This is it. Today is my last doctor’s appointment in Japan. I will have one more full annual physical through my town next Monday, but this will be the last with the kidney specialist and I’m a little nervous.
Back in May, as part of my ongoing treatment, I had my tonsils removed. In my understanding, the tonsils are one of the main producers of the IgA particle, which my body isn’t disposing of properly. In my case the IgA is getting deposited in my kidneys, which is making them not function properly. It’s something that my body has always done, so there is a bit of a build-up. Oddly fortunate for me, Japan is very familiar with my form of kidney disease (IgA Nephropathy or IgAN). Unlike the U.S they test everyone for various kidney diseases once a year in their annual physicals from the time they are small children. So they seem to catch more of them in their earlier stages. One of the treatments for IgAN patients is to have their tonsils removed. There is some debate as to its effectiveness, and it’s not always done in other countries. But since I can live without my tonsils I went ahead and had them removed.
Oddly enough to my surprise they did not feed me ice cream, jello, or soft foods after my surgery. Every day they presented me with normal foods and wondered why I wasn’t trying to eat them. One day I was even presented with steak and salad. Yeah, that’s just what I want to eat when I can barely swallow. Eventually they started giving me okayu (rice porridge) with my meals so I could start eating something. I also ran down to the hospital convenience store and bought loads of ice cream.
I don’t know if it’s working or not yet. My doctor says the treatment here usually takes a couple of years and I’m moving right in the middle of it. Thankfully I am moving to a country with pretty good medicine.

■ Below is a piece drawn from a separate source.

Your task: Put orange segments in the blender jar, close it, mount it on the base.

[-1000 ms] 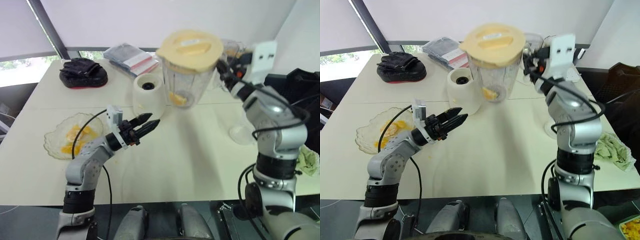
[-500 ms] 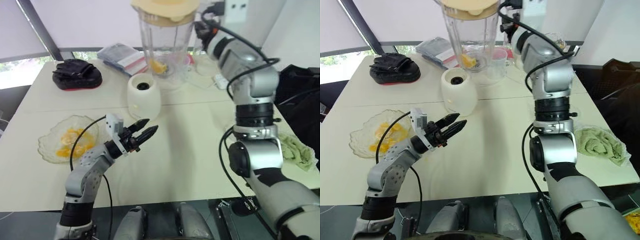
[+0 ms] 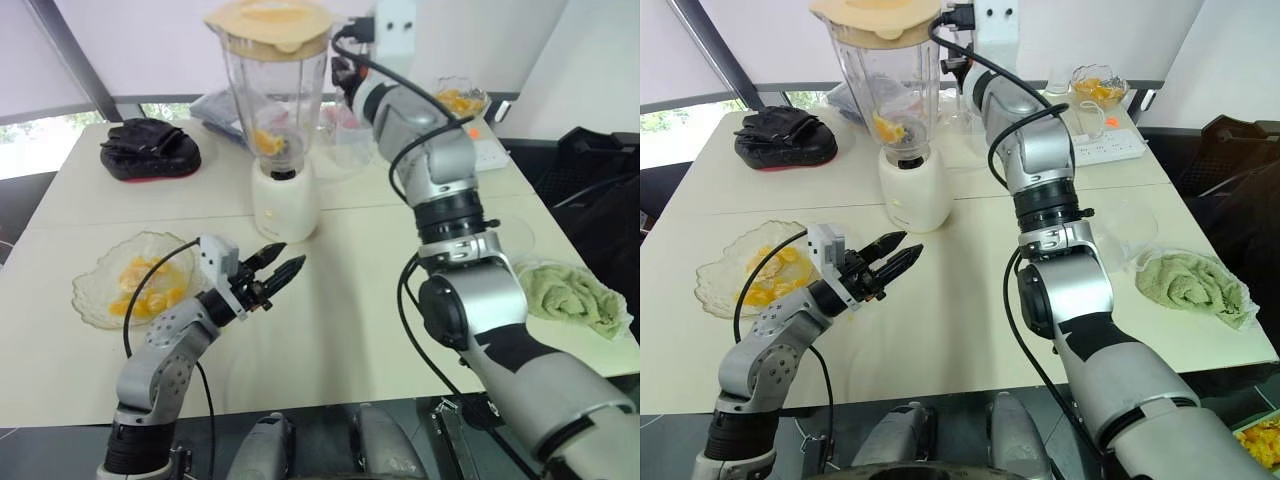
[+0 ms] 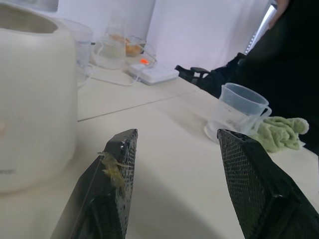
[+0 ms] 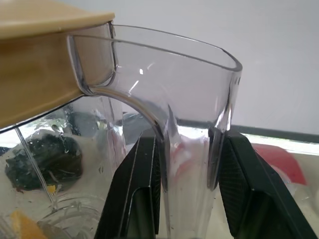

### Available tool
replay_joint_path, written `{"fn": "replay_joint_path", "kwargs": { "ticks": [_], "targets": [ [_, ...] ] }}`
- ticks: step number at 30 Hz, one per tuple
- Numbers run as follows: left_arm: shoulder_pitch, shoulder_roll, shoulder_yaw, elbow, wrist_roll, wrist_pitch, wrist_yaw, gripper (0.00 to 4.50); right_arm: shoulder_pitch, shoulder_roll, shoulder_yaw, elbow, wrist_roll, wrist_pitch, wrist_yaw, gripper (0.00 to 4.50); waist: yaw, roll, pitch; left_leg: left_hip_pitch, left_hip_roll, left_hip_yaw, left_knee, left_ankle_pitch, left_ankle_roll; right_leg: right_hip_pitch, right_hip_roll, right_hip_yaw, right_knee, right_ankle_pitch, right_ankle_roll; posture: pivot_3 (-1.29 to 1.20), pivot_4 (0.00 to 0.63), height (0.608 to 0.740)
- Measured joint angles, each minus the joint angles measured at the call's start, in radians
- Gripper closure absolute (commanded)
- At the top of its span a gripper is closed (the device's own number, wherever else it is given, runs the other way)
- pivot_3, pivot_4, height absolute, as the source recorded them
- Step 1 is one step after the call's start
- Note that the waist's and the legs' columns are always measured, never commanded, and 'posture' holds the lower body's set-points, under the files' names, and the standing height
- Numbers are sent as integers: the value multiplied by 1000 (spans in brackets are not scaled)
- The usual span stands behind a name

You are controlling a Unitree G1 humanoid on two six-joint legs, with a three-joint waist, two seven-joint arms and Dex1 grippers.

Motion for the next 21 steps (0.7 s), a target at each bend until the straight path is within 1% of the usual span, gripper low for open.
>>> {"fn": "replay_joint_path", "kwargs": {
  "ticks": [5,11,21],
  "targets": [
    [7,7,1,-7,-1,0,18,1878,0,28,4,68,-14,-58,-8,3456,0,0,0,0,0,0,0,0,0,0,0,0,0,0,0,0,150,740],
    [18,14,0,-26,-1,-1,22,1878,1,22,7,105,-46,-128,-11,3456,-1,0,0,0,0,0,0,0,0,0,0,0,0,0,0,0,150,740],
    [19,16,-14,-17,0,-5,16,1878,15,-1,21,89,-60,-128,-8,3456,3,0,0,0,0,0,1,0,0,1,0,0,0,0,0,0,150,740]
  ]
}}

Today’s plan is to once again check my protein levels. I’m happy to report they have been going down since I started my treatment. When I began they were a little over 1000 but at my last check in they were down to about 200 (0 is the best). After that my doctor will be giving me my medical records so I can bring them to the doctors in the states and then he’s planning on prescribing me many months (hopefully at least a year’s worth) of my medications. We don’t know when we will get insurance in the states or what that will look like and that there is a giant stress in my family’s life right now. I’m thankful that the health care reform in the US was deemed constitutional! At least we know by 2014 (as long as nothing crazy happens) no insurance company will be able to turn me down because of my kidney disease.
Hopefully my disease will be in remission by then.